Talvez, o maior mérito da obra é a forma com que a relação confusamente simples de Red e Ash é tecida. A conexão cresce de forma tão bizarra e natural, que, no fim, a sensação é de que as coisas não poderiam ter tomado outro além daquele oferecido pelas autoras.

Todavia, não são os casais o foco do livro, mas a amizade. Para ser mais específica, a narrativa trata sobre os elos que sustentam a amizade e o quanto eles suportam ter sua força e resistência medidas. Quanto podemos puxar uma corda até que ela se arrebente? Essa é a grande questão de Jogo de Espelhos. No momento em que Naomi desaparece, a questão cerne é a própria natureza da amizade, a quantidade de confiança e entrega exigida por ela. O quanto de nós mesmos entregamos ao outro a partir do momento em que ele se torna mais do que um conhecido ou um colega.

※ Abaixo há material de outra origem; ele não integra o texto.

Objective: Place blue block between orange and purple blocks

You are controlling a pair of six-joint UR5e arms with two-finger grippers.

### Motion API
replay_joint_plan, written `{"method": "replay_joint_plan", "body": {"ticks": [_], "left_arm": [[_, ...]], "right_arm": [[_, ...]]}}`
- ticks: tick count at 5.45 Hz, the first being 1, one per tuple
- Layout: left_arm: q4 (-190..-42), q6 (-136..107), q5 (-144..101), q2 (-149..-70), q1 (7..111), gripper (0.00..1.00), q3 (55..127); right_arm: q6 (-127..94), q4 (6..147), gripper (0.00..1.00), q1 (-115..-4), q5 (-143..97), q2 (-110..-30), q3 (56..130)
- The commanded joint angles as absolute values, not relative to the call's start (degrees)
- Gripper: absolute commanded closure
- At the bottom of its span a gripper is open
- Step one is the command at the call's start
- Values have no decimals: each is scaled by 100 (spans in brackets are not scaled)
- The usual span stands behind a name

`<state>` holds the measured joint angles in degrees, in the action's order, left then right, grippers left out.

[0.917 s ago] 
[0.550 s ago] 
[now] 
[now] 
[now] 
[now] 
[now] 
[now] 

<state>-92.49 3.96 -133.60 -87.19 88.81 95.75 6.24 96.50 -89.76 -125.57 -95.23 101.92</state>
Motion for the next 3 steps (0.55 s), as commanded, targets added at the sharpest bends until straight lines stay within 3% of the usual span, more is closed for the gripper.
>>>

O mistério em torno do desaparecimento de Naomi, o qual pensei que seria uma questão completamente secundária, surpreendeu-me de forma bastante positiva. O desenvolvimento dado pelas autoras, aliado ao jogo investigativo de pistas que se somam e cuja descoberta é acompanhada de perto pelos leitores, acabando por surpreendê-lo junto aos personagens, funcionou bem no conjunto da obra. Chega a ser irônico, pois o suspense acabou desempenhando uma função semelhante à do alívio cômico quando comparado às realidade pesadas de Red, Leo, Rose e Naomi.

Red é aquela que mais podemos acompanhar de perto, pois é a narradora da história. Contudo, como todos se encontram bastante envolvidos na vida uns dos outros, acabamos adentrando nos dramas de cada um. Isso não significa uma conexão com todos da mesma forma: algumas verdades nos falam mais intensamente do que outras. Mas, toda vez que lia, sentia-me, de alguma forma, emocionalmente cansada.

Antes de completar a leitura, li algumas resenhas que criticavam o fechamento dado à obra, considerando a resolução simplista e óbvia demais. No entanto, considerando a totalidade do apresentado, julgo que foi um fechamento importante. Digo importante porque se trata de uma realidade à qual a sociedade escolheu cegar-se por um longo tempo e, por isso, precisa ser escancarada o maior número de vezes possível.

Na verdade, a obra inteira das autoras é uma espécie de tapa na cara, tornando óbvios, isso sim, os preconceitos e cegueiras convencionais, os quais nos atemos sem sequer perceber. Hoje em dia, isso é, mais do que nunca, essencial. Precisamos de um espelho que nos obrigue a reconhecer o pior de nós mesmos. Talvez assim saiamos do lugar.

 

REFERÊNCIA

DELEVIGNE, Cara, COLEMAN, Rowan. Jogo de Espelhos. Rio de Janeiro: Intrínseca, 2018.